INFORMATION PROVIDED:
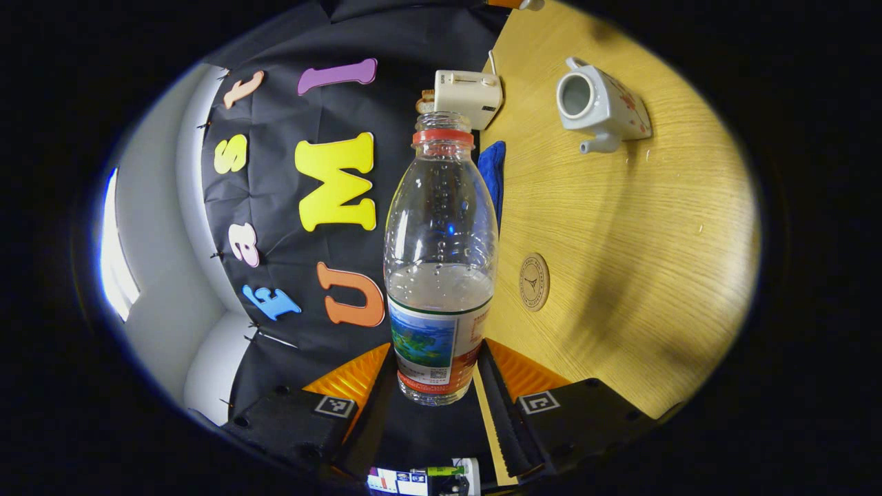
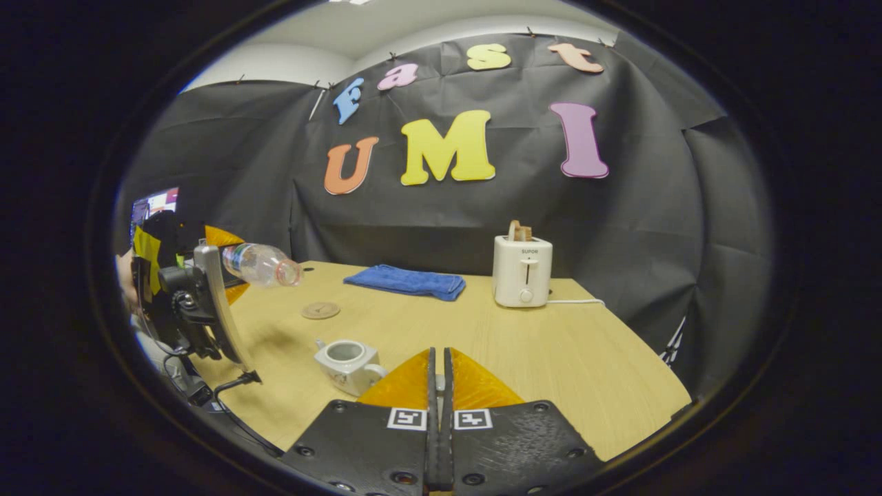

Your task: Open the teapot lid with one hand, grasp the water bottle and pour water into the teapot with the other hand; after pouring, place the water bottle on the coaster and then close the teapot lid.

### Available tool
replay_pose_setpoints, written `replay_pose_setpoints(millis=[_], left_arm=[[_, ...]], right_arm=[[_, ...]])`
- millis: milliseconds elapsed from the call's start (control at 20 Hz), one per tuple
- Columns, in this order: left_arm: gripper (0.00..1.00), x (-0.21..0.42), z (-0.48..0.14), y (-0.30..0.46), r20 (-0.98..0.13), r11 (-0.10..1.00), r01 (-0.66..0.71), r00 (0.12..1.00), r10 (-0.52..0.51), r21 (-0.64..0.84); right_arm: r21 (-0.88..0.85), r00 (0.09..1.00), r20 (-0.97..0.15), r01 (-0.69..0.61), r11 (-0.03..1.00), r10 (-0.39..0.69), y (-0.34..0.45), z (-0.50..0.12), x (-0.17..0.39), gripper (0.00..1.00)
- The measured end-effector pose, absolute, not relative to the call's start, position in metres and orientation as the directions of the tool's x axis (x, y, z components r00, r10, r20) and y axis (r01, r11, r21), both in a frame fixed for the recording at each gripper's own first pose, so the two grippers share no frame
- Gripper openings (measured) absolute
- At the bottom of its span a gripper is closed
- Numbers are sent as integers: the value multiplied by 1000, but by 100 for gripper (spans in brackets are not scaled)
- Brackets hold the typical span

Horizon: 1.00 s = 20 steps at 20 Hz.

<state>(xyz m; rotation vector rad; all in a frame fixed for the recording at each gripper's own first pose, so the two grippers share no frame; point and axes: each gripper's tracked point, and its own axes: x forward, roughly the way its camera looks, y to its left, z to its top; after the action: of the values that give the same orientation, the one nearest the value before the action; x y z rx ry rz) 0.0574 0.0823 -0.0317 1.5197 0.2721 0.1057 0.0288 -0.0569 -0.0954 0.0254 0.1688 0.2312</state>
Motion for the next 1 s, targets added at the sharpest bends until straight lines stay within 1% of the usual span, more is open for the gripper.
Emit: replay_pose_setpoints(millis=[50,100,200,400,550,800,1000], left_arm=[[71,59,-32,79,-110,32,106,967,230,994],[71,60,-31,76,-108,12,108,968,226,994],[71,58,-31,71,-103,-33,113,971,214,993],[71,62,-32,59,-110,-87,129,974,199,988],[71,69,-28,52,-116,-110,139,975,190,984],[71,70,-34,44,-119,-179,152,975,186,972],[71,72,-40,44,-132,-205,171,973,192,964]], right_arm=[[44,959,-164,-227,973,231,-58,-97,30,0],[46,958,-165,-229,972,234,-58,-97,30,0],[55,958,-165,-228,972,234,-62,-100,30,0],[62,959,-164,-225,972,232,-65,-102,29,0],[71,958,-164,-228,971,237,-66,-103,28,0],[71,957,-157,-235,969,244,-65,-101,26,0],[71,957,-155,-237,969,246,-65,-101,24,0]])
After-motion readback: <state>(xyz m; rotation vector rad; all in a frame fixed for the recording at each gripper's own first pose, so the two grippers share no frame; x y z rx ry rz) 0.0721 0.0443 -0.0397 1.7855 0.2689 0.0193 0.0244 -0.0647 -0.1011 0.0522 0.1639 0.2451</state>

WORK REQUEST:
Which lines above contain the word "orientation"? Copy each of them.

RESPONSE TO THE TASK:
- The measured end-effector pose, absolute, not relative to the call's start, position in metres and orientation as the directions of the tool's x axis (x, y, z components r00, r10, r20) and y axis (r01, r11, r21), both in a frame fixed for the recording at each gripper's own first pose, so the two grippers share no frame
<state>(xyz m; rotation vector rad; all in a frame fixed for the recording at each gripper's own first pose, so the two grippers share no frame; point and axes: each gripper's tracked point, and its own axes: x forward, roughly the way its camera looks, y to its left, z to its top; after the action: of the values that give the same orientation, the one nearest the value before the action; x y z rx ry rz) 0.0574 0.0823 -0.0317 1.5197 0.2721 0.1057 0.0288 -0.0569 -0.0954 0.0254 0.1688 0.2312</state>

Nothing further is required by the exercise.